Scorrete lagrime mie - Music for Solo Sackbut
Many of the solo sonatas written for an instrument with continuo, starting some fifteen years into the seventeenth century, were intended for “sopranos,” which might include the violin or the cornetto, as the two primary candidates; recorders may also have been used to realize these sonatas. This album re-imagines the solo instrument as the trombone, or as it was known during the time, as the sackbut.
The approach taken here was not to play the solos by the like of Fontana or Frescobaldi. Instead, Maximilien Brisson bases these solos upon vocal works of the era, from the likes of Barbara Strozzi, Francesca Caccini, Lodovico Grossi da Vidana, among others. The album contains two originals by the trombonist, Brisson, written in a period style. Frescobaldi’s Canzon per basso solo detta La Tromboncina is also included. The trombone is joined by harpsichord and organ in a nearly 60 minute presentation.

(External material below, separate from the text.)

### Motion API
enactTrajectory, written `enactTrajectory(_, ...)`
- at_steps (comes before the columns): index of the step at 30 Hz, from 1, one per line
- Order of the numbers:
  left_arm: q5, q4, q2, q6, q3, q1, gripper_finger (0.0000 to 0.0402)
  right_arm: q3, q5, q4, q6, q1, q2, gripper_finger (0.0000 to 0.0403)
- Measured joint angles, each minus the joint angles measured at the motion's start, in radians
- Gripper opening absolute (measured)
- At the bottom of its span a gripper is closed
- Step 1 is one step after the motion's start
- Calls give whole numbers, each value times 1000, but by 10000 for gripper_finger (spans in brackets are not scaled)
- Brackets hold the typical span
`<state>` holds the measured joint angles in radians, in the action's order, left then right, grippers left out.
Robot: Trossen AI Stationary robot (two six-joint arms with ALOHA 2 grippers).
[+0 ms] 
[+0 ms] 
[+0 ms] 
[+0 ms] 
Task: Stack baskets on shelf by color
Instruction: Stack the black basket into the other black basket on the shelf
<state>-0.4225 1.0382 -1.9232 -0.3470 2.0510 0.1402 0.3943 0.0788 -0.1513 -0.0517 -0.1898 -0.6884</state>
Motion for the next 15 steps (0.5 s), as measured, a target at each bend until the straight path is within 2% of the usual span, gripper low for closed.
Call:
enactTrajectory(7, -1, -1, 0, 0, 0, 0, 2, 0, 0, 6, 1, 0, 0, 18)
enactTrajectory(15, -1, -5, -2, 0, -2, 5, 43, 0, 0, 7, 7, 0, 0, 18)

I took special interest in this album because of my prior life as a trombonist. The early baroque trombone I will admit, I haven’t heard with a nicer tone. Brisson plays a copy of a 1632 instrument from the Frankfurt historical museum.
The continuo support from Christophe Gauther and Luc Beauséjour is strong, with a ripe sound for the harpsichord. Strategically, we don’t always get both instruments throughout, which is smart, for variety’s sake. The meantone temperament is a special aspect of my enjoyment of the continuo parts.
To acquaint yourself with an expectation for this repertoire, one might want to explore works from this period realized on cornetto, the leather-bound woodwind instrument which uses a trumpet-like mouthpiece, noted for its sound and how closely it imitates the human voice. While the sound of a cornetto is a bit sharper, the trombone used in this recording I think can be considered as the tenor version of the cornetto. However, there were moments, such as in the second and third tracks, which I could have used more of a rhetorical approach to playing. While the tone of Brisson’s instrument carries no criticism, there could have been more of an attempt to differentiate one phrase from the other through articulation, dynamics, or even rubato playing with the time.
Listen to Brisson’s own take on La Spagna in track 4 and how the differentiation of articulation can bring interest to the music; he does well enough to distinguish between a legato tonguing versus a hard articulation on every note, heard in the faster sections.
Brisson is more successful, I think, in the performance of the Frescobaldi canzona, track 13. Perhaps this is more successful as it was conceived as an instrumental piece?
In the penultimate track? Because of the range, perhaps? I felt like Brisson was imitating the human voice performing the piece by Sigismondo d’India; not because he sounds closer to a cornetto, no, but just in the way he shapes the phrasing?
The last track is another Brisson original, a Sonata per il Trombone solo. At seven and a half minutes, it’s the longest piece on the recording. The piece, I think stylewise, is spot-on, providing props to Brisson for his adoption of the early baroque style. His writing for the solo line is also more adventuresome, which I enjoyed over the pieces originally written for voice.
We’re often told in the context of recordings that the pieces assembled are not always suited to a continuous listen. It may be why more and more albums are shying away from presenting comprehensive collections and offering instead discs akin to concert performances.
For this album, there was a monotony of sound which made for listening to this album completely a challenge. While the playing is of the first order from all musicians, I’d ideally re-listen to these selections programmed alongside sonatas for other instruments, at least for some variety. The recorded sound is nearly ideal, I thought, even if the harpsichord came in a bit too clear. Imagine you’re in the front row, and things should be okay.
While Brisson’s playing is good, I felt in the pieces he arranged from vocal pieces might have enjoyed further stylistic variance. He does well to imitate the voice in many pieces, and I think above all else, he makes a significant case for us hearing the sackbut as a solo instrument, even if composers didn’t leave us the repertoire.
This album will appeal most to those in love with early baroque music from Italy and likewise, the sound of the early trombone.